* Problem details *
Give again, word for word, the lines below that run from the line with "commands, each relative" through the line with "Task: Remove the". Drop the pictures.

=-=-=-=-=

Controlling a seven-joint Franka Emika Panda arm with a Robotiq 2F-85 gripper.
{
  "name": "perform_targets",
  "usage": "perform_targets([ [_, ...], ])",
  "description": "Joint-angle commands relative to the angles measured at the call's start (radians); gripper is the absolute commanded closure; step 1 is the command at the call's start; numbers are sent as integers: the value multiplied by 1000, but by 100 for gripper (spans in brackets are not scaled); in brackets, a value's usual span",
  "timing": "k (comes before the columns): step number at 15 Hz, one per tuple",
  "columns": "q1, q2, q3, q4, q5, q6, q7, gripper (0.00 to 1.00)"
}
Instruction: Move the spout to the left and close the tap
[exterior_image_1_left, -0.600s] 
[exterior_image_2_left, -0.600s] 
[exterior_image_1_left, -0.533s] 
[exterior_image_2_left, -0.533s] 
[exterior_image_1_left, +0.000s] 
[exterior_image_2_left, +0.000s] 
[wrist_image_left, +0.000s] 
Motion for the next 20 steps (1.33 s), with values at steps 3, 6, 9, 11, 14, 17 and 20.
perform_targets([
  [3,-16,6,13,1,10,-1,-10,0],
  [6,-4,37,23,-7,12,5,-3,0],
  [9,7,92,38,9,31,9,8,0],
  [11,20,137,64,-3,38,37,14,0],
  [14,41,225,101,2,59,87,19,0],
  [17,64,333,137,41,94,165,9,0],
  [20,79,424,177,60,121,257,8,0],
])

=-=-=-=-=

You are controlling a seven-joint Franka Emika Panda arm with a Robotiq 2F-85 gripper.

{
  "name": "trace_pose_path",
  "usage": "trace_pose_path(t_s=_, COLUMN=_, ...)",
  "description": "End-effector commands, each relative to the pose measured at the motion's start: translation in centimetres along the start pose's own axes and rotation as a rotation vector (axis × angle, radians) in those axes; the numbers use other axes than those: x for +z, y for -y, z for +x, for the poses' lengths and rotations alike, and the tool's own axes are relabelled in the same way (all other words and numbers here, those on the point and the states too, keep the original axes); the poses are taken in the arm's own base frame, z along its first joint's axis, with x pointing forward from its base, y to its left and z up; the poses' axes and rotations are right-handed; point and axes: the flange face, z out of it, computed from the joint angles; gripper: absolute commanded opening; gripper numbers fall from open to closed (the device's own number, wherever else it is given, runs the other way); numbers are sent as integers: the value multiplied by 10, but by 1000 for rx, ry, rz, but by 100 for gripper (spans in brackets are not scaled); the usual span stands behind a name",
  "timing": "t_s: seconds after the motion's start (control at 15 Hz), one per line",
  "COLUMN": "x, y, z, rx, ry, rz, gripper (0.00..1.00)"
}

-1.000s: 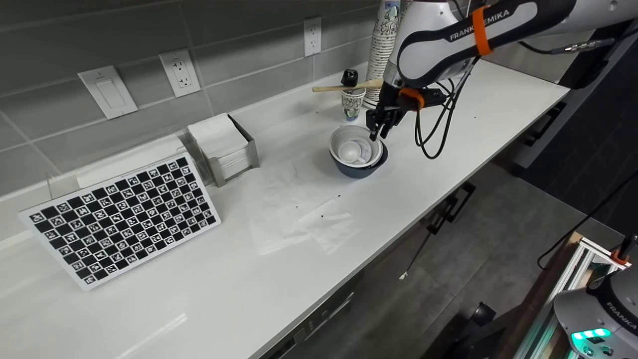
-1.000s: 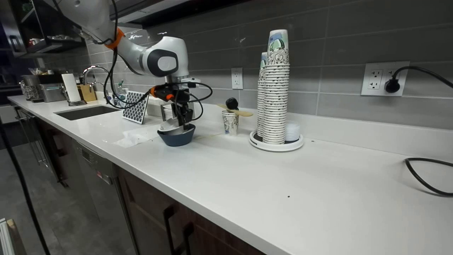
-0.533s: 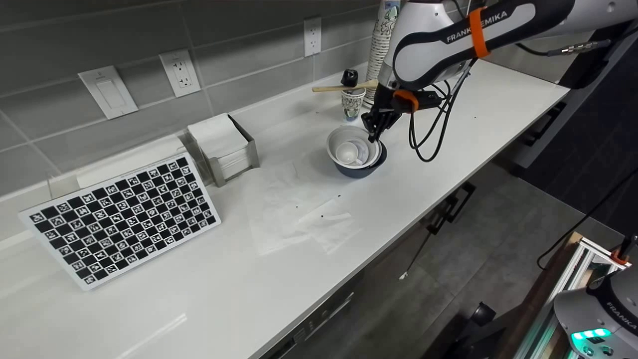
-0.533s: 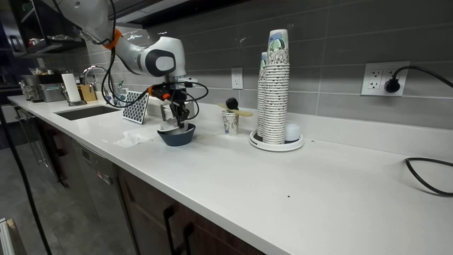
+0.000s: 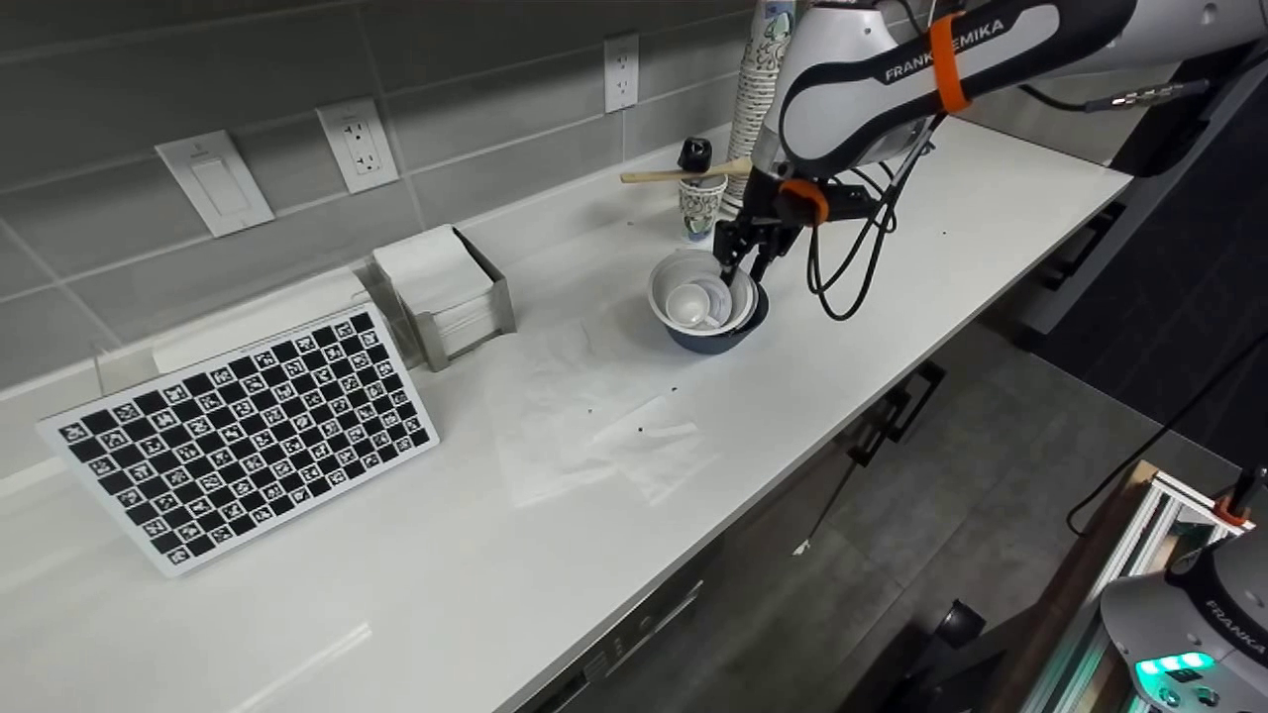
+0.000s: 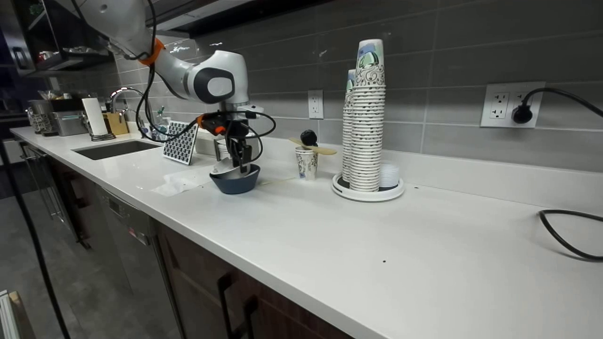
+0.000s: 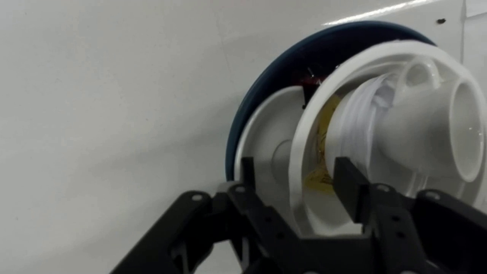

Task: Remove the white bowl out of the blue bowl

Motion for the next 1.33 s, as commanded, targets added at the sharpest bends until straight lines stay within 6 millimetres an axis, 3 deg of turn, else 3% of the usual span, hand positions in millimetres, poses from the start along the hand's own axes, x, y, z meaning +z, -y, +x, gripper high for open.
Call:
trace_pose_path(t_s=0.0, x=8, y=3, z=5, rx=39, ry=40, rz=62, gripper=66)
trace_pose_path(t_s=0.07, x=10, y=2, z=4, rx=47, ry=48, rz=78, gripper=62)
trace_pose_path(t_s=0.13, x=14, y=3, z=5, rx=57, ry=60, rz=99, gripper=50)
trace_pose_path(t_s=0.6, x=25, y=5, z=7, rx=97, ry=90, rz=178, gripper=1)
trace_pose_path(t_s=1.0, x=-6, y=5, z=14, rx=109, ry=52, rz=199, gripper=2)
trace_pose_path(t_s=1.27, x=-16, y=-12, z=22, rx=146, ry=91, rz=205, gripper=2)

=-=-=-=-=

* Answer area *
  "description": "End-effector commands, each relative to the pose measured at the motion's start: translation in centimetres along the start pose's own axes and rotation as a rotation vector (axis × angle, radians) in those axes; the numbers use other axes than those: x for +z, y for -y, z for +x, for the poses' lengths and rotations alike, and the tool's own axes are relabelled in the same way (all other words and numbers here, those on the point and the states too, keep the original axes); the poses are taken in the arm's own base frame, z along its first joint's axis, with x pointing forward from its base, y to its left and z up; the poses' axes and rotations are right-handed; point and axes: the flange face, z out of it, computed from the joint angles; gripper: absolute commanded opening; gripper numbers fall from open to closed (the device's own number, wherever else it is given, runs the other way); numbers are sent as integers: the value multiplied by 10, but by 1000 for rx, ry, rz, but by 100 for gripper (spans in brackets are not scaled); the usual span stands behind a name",
  "timing": "t_s: seconds after the motion's start (control at 15 Hz), one per line",
  "COLUMN": "x, y, z, rx, ry, rz, gripper (0.00..1.00)"
}

-1.000s: 
-1.000s: 
-0.533s: 
-0.533s: 
+0.000s: 
+0.000s: 
+0.000s: 

Task: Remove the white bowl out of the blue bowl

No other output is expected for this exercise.